当日のディスカッションにおきましては、日本の歴史教育や、教育、イノベーション、労働のあり方等多岐にわたって議論が行われました。私個人としては学生時代は歴史は暗記科目と考えており、正直それ程面白く感じた記憶がなかったのですが、大人になって経済学を学んだ上で、改めて歴史を学ぶと理解が深まるとともにとても面白く感じています。この感想を参加者にぶつけたところ、「教科書では、経済的な側面ではなく、政治的な側面を重視して説明されている。そのため、経済の流れを理解しづらく、どうしても暗記重視になりがちになってしまうのではないか」との意見があり、個人的にはとても腑に落ちました。

今回の横山先生のプレゼンテーションにおいては、「国家はなぜ衰退するのか」の著者であるダロン・アセモグル やノーベル経済学者のダグラス・ノース、そして「ヤバイ経済学」のスティーヴン・レヴィット、「学力の経済学」の中室先生等の引用がございました。振り返ってみると、FEDの前身とも言えるマンキュー経済学勉強会は、ハーバード大教授のマンキューが書いた「Principles of Economics」を3年かけて読破するという目標から始まり、実際に2009年終わりから開始した読書会は、2012年の年末に終えることができました。マンキュー経済学勉強会では、いわゆるオーソドックスなミクロ経済学マクロ経済学を学びましたが、FEDではマンキュー経済学勉強会を基礎として、幅広く、経済、金融に関する勉強会、読書会を開催してきました。事実、過去の読書会では、横山先生が引用されていたアセモグルやノース、レヴィット、中室先生の本も扱いました。
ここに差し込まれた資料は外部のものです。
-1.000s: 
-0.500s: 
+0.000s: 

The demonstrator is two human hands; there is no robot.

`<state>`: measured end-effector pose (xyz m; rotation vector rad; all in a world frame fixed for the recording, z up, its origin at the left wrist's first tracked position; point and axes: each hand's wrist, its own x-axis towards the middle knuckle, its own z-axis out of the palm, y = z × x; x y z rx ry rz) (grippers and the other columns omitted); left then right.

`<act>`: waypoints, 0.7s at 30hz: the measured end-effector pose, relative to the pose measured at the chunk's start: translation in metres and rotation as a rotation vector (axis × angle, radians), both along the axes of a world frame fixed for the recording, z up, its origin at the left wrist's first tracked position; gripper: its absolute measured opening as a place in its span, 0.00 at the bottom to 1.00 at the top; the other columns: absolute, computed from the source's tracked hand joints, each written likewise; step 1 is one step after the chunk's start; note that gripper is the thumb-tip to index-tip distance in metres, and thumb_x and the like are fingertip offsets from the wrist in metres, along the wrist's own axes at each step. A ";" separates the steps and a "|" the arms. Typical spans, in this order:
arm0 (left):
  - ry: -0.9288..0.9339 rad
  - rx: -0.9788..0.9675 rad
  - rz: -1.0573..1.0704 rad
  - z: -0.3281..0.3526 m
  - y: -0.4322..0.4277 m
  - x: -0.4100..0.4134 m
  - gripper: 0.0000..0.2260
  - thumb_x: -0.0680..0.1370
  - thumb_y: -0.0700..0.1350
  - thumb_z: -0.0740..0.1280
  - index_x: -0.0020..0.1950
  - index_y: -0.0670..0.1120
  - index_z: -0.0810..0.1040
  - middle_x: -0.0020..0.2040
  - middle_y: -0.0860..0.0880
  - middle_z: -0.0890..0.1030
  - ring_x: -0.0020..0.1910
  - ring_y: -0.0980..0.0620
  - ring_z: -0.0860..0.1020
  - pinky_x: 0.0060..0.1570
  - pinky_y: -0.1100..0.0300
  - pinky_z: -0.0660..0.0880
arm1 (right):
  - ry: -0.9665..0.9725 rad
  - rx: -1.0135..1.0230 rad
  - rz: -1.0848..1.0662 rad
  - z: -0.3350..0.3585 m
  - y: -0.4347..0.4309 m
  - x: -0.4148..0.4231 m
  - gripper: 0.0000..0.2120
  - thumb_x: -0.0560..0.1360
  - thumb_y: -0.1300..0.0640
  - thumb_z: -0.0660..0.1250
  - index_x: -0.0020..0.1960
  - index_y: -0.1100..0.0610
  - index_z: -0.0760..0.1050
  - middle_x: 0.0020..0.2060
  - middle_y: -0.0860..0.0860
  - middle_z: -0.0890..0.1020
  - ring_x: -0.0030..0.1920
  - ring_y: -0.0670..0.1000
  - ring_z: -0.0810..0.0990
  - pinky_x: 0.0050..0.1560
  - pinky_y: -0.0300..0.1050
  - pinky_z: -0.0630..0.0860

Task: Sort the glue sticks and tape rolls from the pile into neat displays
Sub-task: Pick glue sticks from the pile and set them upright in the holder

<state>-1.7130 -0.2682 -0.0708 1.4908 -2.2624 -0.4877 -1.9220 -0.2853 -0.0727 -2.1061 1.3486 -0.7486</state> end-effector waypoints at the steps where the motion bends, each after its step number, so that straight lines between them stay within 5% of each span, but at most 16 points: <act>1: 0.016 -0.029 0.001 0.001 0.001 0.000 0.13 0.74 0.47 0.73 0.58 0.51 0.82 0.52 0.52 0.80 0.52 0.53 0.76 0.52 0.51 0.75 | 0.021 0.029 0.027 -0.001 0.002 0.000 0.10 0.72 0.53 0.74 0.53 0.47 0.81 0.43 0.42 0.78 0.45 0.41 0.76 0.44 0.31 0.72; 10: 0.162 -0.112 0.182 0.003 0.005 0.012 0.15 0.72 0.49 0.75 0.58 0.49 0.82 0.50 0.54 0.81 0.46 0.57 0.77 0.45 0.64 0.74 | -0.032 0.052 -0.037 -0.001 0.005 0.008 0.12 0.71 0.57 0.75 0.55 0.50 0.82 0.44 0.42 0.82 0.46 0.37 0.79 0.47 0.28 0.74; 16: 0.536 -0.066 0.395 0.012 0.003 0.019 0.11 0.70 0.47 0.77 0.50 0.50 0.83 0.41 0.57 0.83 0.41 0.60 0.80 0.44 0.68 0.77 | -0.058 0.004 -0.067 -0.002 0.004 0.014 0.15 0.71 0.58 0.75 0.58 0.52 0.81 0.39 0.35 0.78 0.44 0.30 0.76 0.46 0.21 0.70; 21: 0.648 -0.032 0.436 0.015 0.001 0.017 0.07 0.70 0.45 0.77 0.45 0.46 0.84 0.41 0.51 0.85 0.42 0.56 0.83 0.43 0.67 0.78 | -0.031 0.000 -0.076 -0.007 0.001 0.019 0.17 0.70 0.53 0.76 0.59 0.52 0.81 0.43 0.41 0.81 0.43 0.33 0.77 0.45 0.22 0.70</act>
そして、マンキュー経済学ではそれ程深堀されていない市場の制度設計についても、直近過去3回の読書会を通じて、理解を深めてきました。

FEDの読書会では、必ずしも経済学を最短距離で学ぶような設計がなされていませんが、多くの寄り道を経ることで、結果として多くの学びを得ることが出来ると考えています。実際、「マーケット進化論」を読んだり、横山先生のプレゼンテーションを聞く中で、過去FEDで取り上げてき多くの経済、金融の本を思い出しましたし、逆説的ではありますが、こう言った多くの寄り道を経たからこそ、「マーケット進化論」にとだりつくことができたとも感じています。まさにスティーブ・ジョブズが我々に教えてくれた「connecting dots」の重要性を実感しました。FEDでも引き続き学びの場を皆様と一緒に作っていくことで、進化していきたいと考えております。最後になりましたが、今回素晴らしい場を作ってくださった横山先生にはこの場を借りて御礼申し上げます。ありがとうございました。FEDでの学びを深化させることで、間接的にではありますが、経済学にも貢献できるようFEDの活動を今後も尽力していきたいと思います。